Wait lists? I wasn’t even aware that there were actual wait lists. If I had, I’d be on every one. Maybe he’s referring to the “interest” forms and alerts available from hospitals — I’ve signed up for those.
Further exacerbating the situation, the county sent residents a recent email declaring that just because the state allows people in lower tiers to get vaccinated, “that doesn’t mean that every county is able to do that.” And no one really knows whether it’s okay to cross county lines to get vaccinated. One county might encourage its residents to go elsewhere, while the counties they go to are cracking down on the practice and sending them home.
In short, it has been a challenge trying to figure out the system, including how policies compare between state and county, and especially how Montgomery decides who gets a coveted email invitation to make an appointment.
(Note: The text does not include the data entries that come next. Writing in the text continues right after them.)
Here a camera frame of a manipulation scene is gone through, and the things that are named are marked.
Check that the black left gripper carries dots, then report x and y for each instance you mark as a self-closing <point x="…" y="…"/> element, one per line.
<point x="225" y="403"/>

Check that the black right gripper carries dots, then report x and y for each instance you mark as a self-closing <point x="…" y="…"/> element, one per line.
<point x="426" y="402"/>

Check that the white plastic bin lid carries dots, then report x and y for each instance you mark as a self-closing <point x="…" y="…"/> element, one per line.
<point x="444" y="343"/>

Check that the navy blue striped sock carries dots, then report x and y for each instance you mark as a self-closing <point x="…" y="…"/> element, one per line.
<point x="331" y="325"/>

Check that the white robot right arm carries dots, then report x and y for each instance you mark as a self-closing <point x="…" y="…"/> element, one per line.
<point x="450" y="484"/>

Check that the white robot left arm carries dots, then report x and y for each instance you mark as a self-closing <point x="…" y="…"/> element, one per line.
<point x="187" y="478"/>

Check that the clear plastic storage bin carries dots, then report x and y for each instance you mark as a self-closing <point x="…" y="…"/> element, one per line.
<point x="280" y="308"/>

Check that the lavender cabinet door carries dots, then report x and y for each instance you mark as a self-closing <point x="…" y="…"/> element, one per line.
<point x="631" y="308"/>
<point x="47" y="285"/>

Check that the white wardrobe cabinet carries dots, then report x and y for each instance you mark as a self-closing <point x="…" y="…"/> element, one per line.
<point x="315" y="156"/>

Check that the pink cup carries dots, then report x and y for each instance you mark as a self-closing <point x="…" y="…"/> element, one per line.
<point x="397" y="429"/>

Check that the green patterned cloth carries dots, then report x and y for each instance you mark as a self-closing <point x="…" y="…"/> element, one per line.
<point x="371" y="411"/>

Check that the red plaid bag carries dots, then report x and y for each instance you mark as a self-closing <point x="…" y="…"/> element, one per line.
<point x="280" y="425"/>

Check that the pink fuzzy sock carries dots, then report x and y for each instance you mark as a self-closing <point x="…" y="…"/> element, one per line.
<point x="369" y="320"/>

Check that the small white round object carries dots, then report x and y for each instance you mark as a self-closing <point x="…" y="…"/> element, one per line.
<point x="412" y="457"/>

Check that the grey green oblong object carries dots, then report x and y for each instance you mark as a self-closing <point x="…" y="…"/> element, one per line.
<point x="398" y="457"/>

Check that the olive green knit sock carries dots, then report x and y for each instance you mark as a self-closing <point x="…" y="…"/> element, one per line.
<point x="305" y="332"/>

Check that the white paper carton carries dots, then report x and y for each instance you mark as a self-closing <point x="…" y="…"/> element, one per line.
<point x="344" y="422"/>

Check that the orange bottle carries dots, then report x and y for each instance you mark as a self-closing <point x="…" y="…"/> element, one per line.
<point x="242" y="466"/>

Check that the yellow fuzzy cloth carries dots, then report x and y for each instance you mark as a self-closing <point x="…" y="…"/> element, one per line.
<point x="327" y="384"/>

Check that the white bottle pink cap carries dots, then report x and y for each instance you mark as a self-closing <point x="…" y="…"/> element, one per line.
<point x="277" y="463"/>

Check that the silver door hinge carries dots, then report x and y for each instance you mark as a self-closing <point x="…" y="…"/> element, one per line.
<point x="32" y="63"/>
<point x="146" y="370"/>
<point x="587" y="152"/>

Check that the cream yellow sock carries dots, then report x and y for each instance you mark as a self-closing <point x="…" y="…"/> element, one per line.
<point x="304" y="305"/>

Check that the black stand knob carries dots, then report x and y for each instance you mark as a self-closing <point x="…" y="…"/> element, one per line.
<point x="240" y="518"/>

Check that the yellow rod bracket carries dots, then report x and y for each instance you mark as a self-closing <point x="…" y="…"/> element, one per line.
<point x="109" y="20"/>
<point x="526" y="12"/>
I know health officials are targeting harder hit communities first, and they should. It’s important to reach them, and they deserve priority, no question.
But it galls me to hear that a local group of youthful-looking massage therapists sent clients a cheery “Celebrate with us” email about getting their vaccinations as health-care providers, hardly the same as doctors and nurses who care for covid-19 patients, or, for that matter, first responders, teachers, grocery workers and meatpackers. Respiratory therapists, yes. Massage therapists, no.
And there’s Facebook envy, when friends brag about their effortless vaccination experiences. I am happy for them. At the same time, I want to (figuratively) punch them in the face. And, of course, I feel guilty about that.
“This is completely understandable jealousy,” Stolow says. “We’ve all put so much pressure on the meaning of this vaccine. For many, it symbolizes safety, freedom, a return to normalcy, seeing friends, visiting, family and travel. And it’s understandable to want all of that. That’s what we all want.”
On top of all this, there are always those who try to circumvent the system — wealthy Whites who show up in minority neighborhood clinics, for example — or the eligible Bethesda couple who had the wherewithal to drive to another state to get vaccinated. Even people in lower tiers are grabbing appointments, only to be turned away, which is the right thing to do. Nevertheless, they have taken a space away from people like me.
There is no central registry in Maryland, just a hodgepodge of sites that are difficult to navigate, even for those who are computer savvy and nimble. Moreover, it doesn’t help to hear the governor and federal public health officials implore people to get vaccinated as quickly as possible. I know there are resistant populations who need convincing. But the rest of us are trying. And we are hurting.
Yes, I’ve heard the advice to take a break from social media and set aside only one part of the day to wrestle with the websites. I’m trying to focus on the future, and the prospect of a summer reunion in the country with my kids, provided all of us have been vaccinated. But it seems so far away.
“Take a deep breath and acknowledge that it’s going to take some time,” Stolow says. “This is the first vaccine rollout of its kind. We’re building the plane as we’re flying it.”
Maybe. But right now all I want to know is when my turn will come. I don’t want to jump the line. I just want to be on it.